Step 5: Assemble the Circuit
Once the circuit was in the ringer box Wi-Fi quality reduced significantly. So, I had to purchase and attach an external Wi-Fi antenna. Archos 28 happens to have a very well defined UF.L port. Here is how the system fit into the ringer box:
You can see the circuit and how it fits into the inclosure on attached pictures.
Step 6: Write Software
CMU Sphinx is an open source voice recognition project maintained by Carnegie Mellon. The system consists of two parts: recognizer code and files with voice model and language model. It was easy to compile library code for Android. There is a great example posted by CMU Sphinx's creators. One can teach CMU Sphinx their own pronunciation. All one has to do is to record 20 sentences and run generated files thought a supplied tool. This can significantly increase recognition quality. What is more, one can build a language model. This would basically tell recognizer what words and phrases to expect. In my case a primary phrase was "call name", where name is one of the names from my address book. Having such model also increases recognition quality.
One might ask: why not use Google Voice? Unfortunately, it is really bad at understanding my pronunciation. And it also not so good at recognizing names.
One might ask: why not use special micro controller? I have certainly considered this approach. One solution I found was Sensory. Unfortunately, it looked too expensive. Well, it seemed like I would have to do the same amount of work, as with CMU Sphinx and it will result in comparable quality, but I would have to pay for the chip.
"No speech generator" – I was very convinced in this after trying several different generators.
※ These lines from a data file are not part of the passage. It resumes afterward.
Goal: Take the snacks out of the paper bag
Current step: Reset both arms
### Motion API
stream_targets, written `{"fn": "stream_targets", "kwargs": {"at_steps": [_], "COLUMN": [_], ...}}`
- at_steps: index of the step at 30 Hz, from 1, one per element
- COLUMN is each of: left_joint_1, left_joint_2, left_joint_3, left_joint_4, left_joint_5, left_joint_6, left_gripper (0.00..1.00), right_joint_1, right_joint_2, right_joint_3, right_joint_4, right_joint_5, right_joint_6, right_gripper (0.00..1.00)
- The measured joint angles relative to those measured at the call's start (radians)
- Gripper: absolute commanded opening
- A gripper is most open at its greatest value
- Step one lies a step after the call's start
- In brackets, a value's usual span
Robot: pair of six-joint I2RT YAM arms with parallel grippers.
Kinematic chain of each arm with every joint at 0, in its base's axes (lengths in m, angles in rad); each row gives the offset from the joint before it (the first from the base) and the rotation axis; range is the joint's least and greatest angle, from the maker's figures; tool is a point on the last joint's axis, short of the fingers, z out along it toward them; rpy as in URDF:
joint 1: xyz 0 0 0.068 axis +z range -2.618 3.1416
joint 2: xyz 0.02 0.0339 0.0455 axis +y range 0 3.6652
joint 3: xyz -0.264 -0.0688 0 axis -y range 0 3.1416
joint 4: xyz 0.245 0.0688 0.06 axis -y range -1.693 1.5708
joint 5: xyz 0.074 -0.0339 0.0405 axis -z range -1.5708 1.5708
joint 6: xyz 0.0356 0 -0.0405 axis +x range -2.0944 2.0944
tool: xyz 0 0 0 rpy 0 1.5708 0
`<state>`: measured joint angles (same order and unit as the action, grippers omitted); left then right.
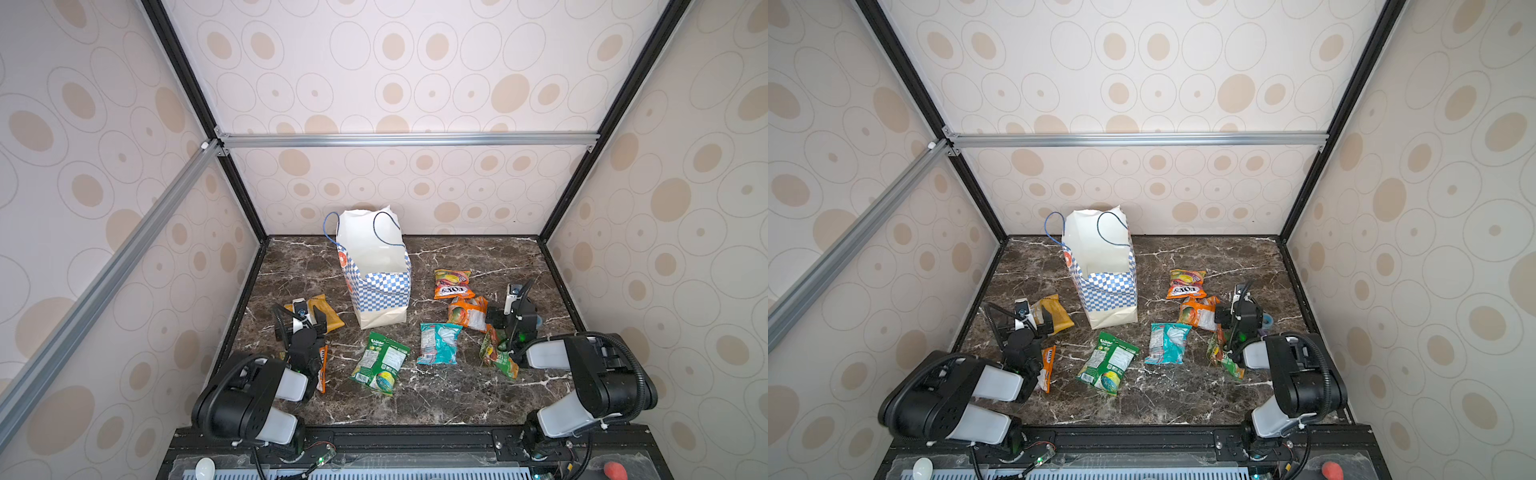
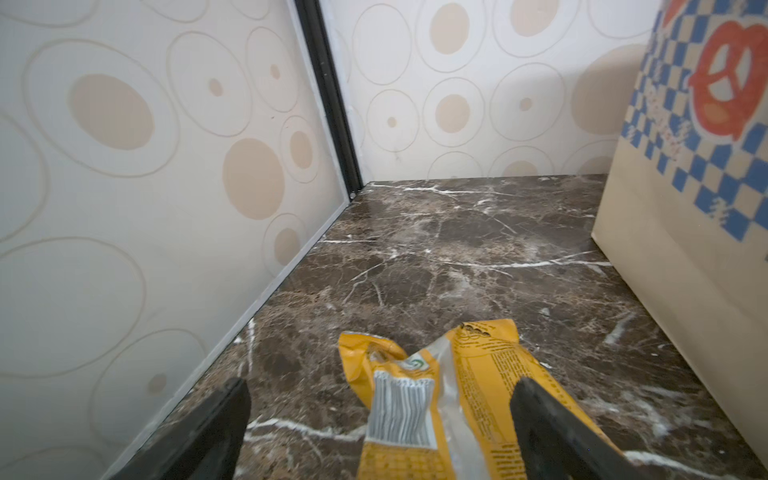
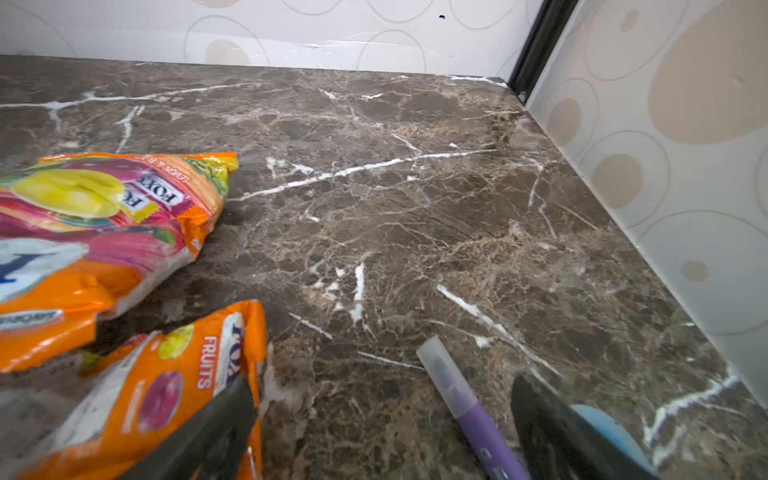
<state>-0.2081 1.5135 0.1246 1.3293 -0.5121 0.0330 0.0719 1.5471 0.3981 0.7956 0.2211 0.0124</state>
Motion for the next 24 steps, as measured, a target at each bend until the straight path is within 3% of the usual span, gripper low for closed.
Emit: {"fn": "stream_targets", "kwargs": {"at_steps": [5, 8, 18, 24], "left_joint_1": [0.158, 0.211, 0.212, 0.212], "left_joint_2": [0.042, 0.053, 0.054, 0.058], "left_joint_3": [0.013, 0.005, 0.023, 0.089], "left_joint_4": [0.076, 0.111, 0.101, 0.032], "left_joint_5": [0.217, 0.285, 0.357, 0.460], "left_joint_6": [-0.045, -0.080, -0.107, -0.088], "left_gripper": [0.98, 0.98, 0.98, 0.98], "right_joint_1": [-0.007, -0.007, -0.007, -0.007], "right_joint_2": [0.000, 0.001, 0.001, 0.001], "right_joint_3": [0.005, 0.005, 0.006, 0.006], "right_joint_4": [0.018, 0.022, 0.011, 0.007], "right_joint_5": [-0.028, -0.037, -0.042, -0.042], "right_joint_6": [0.001, 0.001, 0.001, 0.001], "right_gripper": [1.00, 1.00, 1.00, 1.00]}}
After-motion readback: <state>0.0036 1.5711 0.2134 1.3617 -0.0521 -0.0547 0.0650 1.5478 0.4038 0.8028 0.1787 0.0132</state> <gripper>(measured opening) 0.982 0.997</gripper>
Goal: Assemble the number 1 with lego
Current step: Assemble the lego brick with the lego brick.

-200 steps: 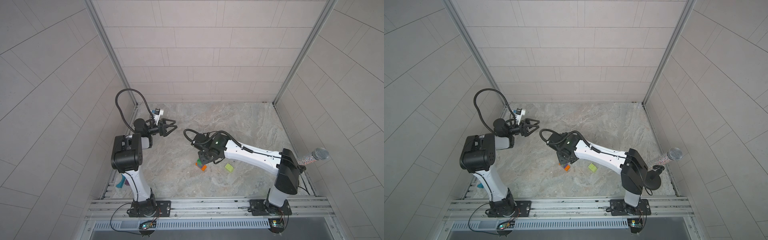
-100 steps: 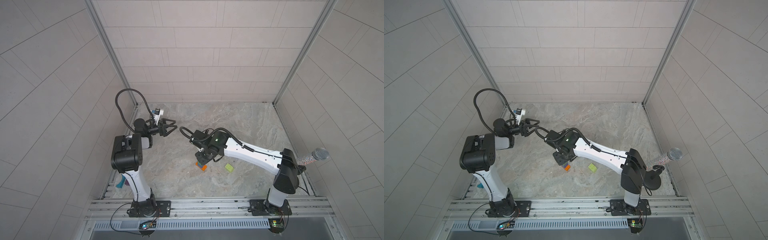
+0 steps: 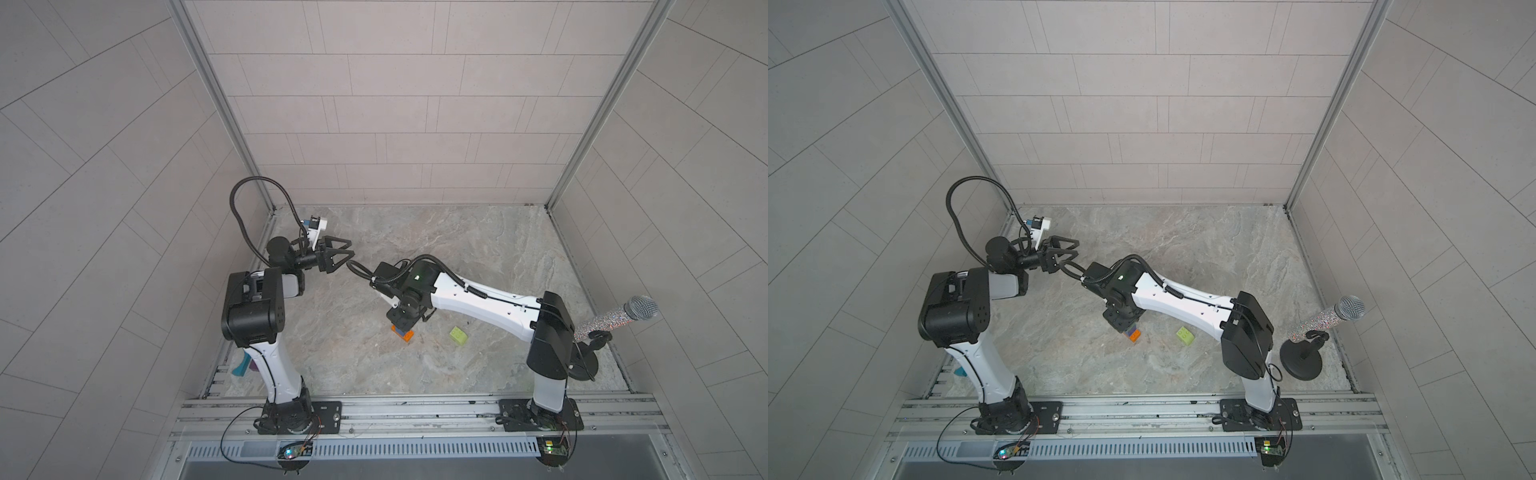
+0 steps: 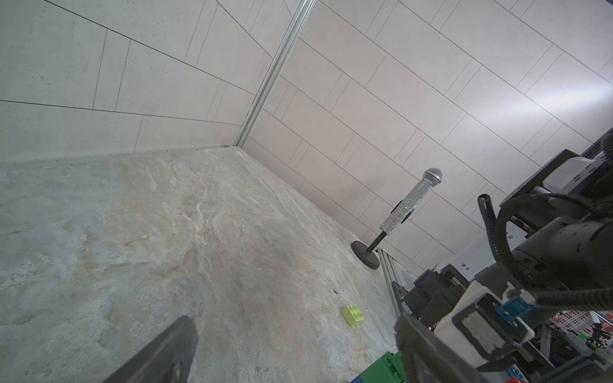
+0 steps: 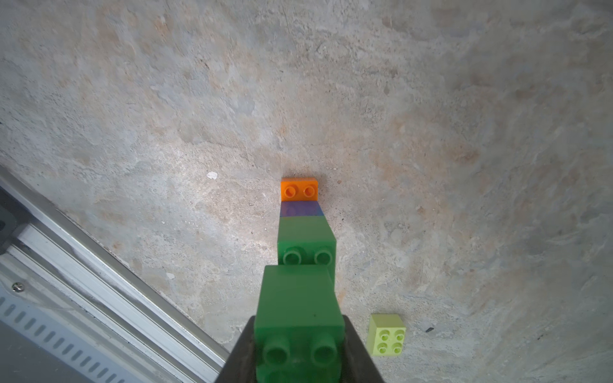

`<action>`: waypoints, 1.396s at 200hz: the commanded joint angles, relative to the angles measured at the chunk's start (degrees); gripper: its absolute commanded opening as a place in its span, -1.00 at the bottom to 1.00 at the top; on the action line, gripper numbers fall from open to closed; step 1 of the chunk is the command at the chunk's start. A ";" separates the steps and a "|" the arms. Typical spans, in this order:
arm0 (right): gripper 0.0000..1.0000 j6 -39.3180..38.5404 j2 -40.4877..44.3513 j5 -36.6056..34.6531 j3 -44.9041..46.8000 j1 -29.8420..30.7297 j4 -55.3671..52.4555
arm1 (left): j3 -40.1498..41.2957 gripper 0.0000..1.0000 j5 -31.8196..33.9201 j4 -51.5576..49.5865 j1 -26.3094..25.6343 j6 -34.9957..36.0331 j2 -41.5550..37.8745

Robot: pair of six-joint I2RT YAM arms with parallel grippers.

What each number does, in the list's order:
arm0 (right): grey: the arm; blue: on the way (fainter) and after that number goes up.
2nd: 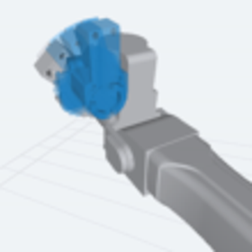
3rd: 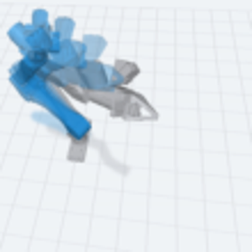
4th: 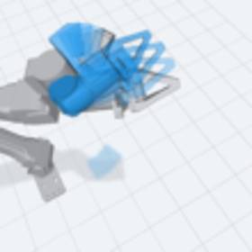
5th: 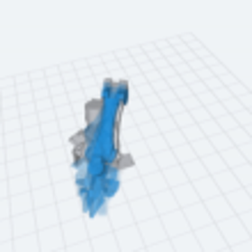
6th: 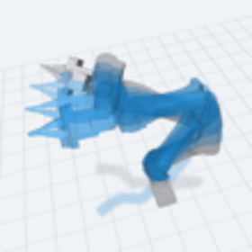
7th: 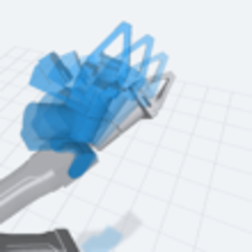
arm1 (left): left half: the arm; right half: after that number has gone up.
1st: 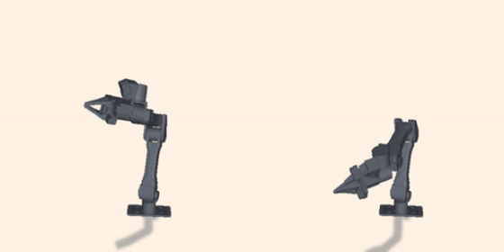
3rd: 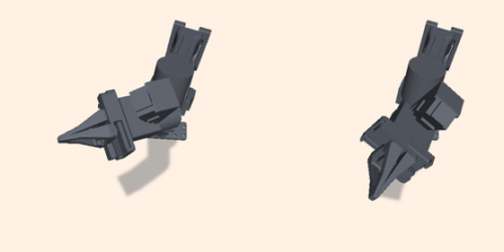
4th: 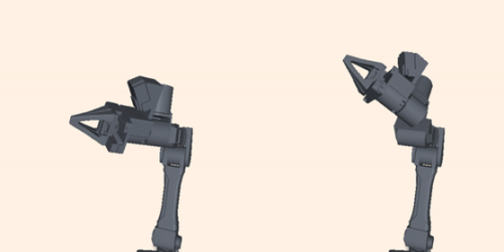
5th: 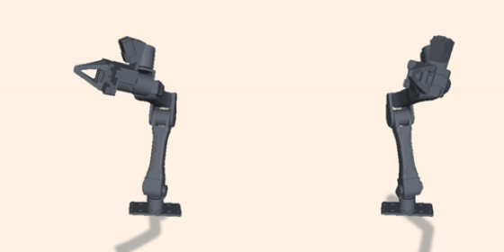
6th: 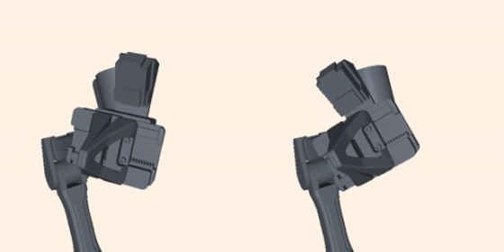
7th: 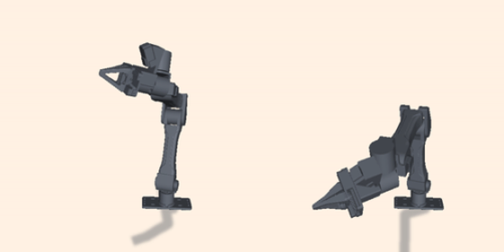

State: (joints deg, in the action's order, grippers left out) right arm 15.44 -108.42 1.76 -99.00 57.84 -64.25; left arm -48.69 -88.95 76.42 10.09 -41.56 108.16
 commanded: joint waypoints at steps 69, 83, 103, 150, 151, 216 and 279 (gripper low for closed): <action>-0.86 -1.91 0.21 -1.84 -1.82 -0.36 -0.23 | -1.16 1.00 -2.19 1.80 -0.18 0.34 -0.67; -0.86 -2.08 -0.53 -1.76 -2.21 -0.36 -0.84 | -1.20 1.00 -2.22 1.78 -0.15 0.34 -0.67; -0.86 -2.01 -1.26 -1.71 -2.42 -0.36 -0.88 | -1.23 1.00 -2.20 1.80 -0.14 0.34 -0.67; -0.85 -2.26 -1.68 -2.02 -1.72 -0.45 -0.17 | -1.28 1.00 -2.37 1.80 -0.07 0.34 -0.76; -0.85 -2.26 -1.69 -2.02 -1.72 -0.45 -0.17 | -1.30 1.00 -2.33 1.80 -0.07 0.34 -0.76; -0.83 -0.41 -1.79 -1.67 0.59 -0.71 1.61 | -1.16 1.00 -2.37 1.80 -0.16 0.34 -0.89; -0.83 1.17 -3.19 5.31 2.19 -2.73 1.70 | -1.54 1.00 -2.55 1.85 0.02 -1.32 -0.61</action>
State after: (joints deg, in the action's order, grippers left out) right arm 15.49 -109.58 3.46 -99.02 56.07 -61.89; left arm -48.69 -88.95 76.42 10.09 -41.63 108.16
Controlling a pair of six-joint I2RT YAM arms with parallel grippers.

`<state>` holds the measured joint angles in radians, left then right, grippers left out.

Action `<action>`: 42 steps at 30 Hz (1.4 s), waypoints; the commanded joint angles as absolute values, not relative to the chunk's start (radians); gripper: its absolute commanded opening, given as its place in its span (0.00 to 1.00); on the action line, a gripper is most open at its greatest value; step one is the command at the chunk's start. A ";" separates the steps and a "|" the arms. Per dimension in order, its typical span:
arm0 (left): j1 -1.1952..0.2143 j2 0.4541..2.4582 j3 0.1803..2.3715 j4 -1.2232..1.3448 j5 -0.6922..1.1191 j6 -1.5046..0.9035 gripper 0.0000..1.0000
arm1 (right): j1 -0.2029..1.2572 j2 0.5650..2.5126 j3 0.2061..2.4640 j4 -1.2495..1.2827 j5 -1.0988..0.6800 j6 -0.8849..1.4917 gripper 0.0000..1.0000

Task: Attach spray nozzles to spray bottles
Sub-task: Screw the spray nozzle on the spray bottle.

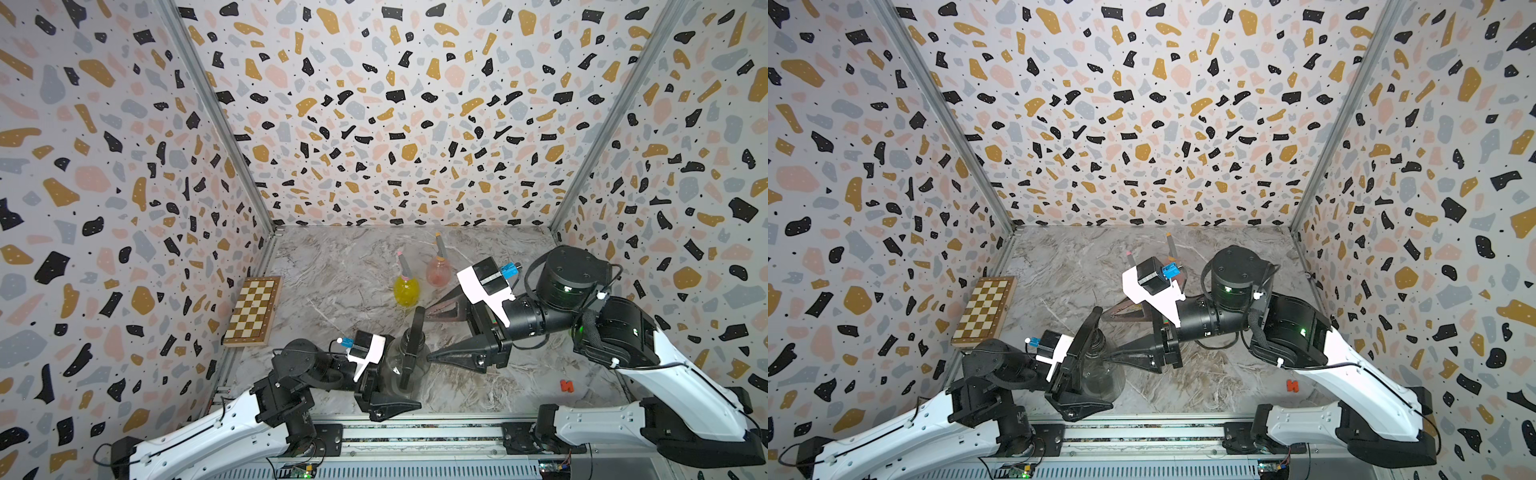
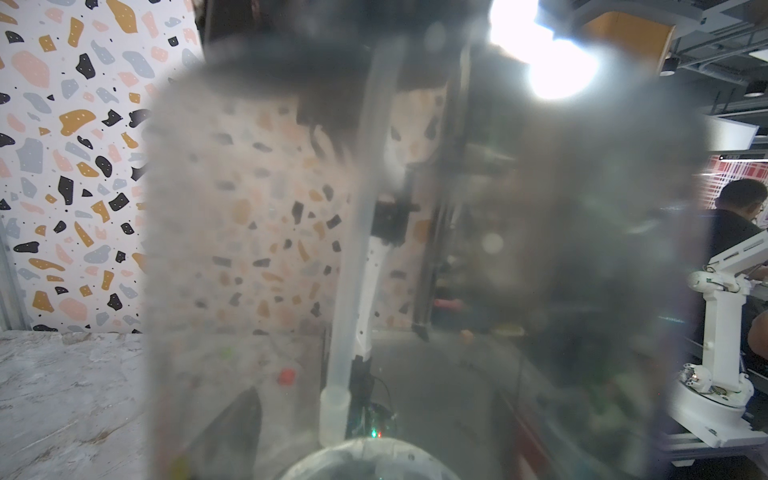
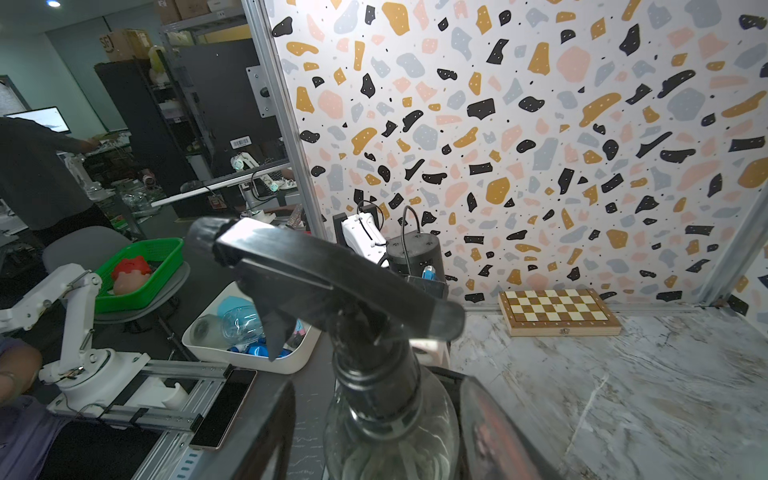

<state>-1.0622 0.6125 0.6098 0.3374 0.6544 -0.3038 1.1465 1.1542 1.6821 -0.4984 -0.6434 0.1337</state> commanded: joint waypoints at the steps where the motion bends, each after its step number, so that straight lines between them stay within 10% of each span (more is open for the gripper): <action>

All text-to-speech engines created a very un-natural voice. So, I had to ask a human to record all phrases that my phone can possibly tell. What is more, I had her read each phrase several time. During playback I pick a random version of the phrase; this creates a strong illusion of a real human on the other end.
PJSIP – is an open-source implementation of the SIP stack. In other words, it is open VoIP library. I didn't have much trouble with it: downloaded, compiled and used it. CSipSimple is a big project open source that also uses it. This project very helpful, as it contained some great usage examples.
One might ask: why not use Skype? This was my original idea. I've subscribed to Skype Developer Program. Unfortunately reading license agreement revealed that Skype SDK can not be installed on any devices controlled by Android.
One might ask: why not SIP stack that is built into Android? Unfortunately, the stack has been added only in Android 2.3. Archos 28 is running 2.2.
When telephone is off the hook:
- Wait one second
- Say "Number, please!"
- Start voice recognition
- If recognized "call name", go to next, otherwise say "Sorry, I didn't get that" and go to 3
- Say "Calling name..."
- Start voice recognition
- If recognized "no" or "stop" go to 2, otherwise go to next
- Place a VoIP call
- Say "Call placed"
- Wait until the call is terminated
- Say "Call terminated"
Android App Format
Phone application is actually a background service. There is also a light-wait user application that displays current status. The services starts on app startup or on user app launch.
Where to Find Source
All code that I wrote could be found on google code. You would also need to download and compile PJSIP and CMU Sphinx.
Step 7: Put It All Together
This project is was lot of fun to create: it involved woodwork, 2D CAD modeling and ordering a laster cut, Android software, hacking phone hardware and, of course, preserving vintage artifacts.
I would love to hear any comments or suggestions about this project.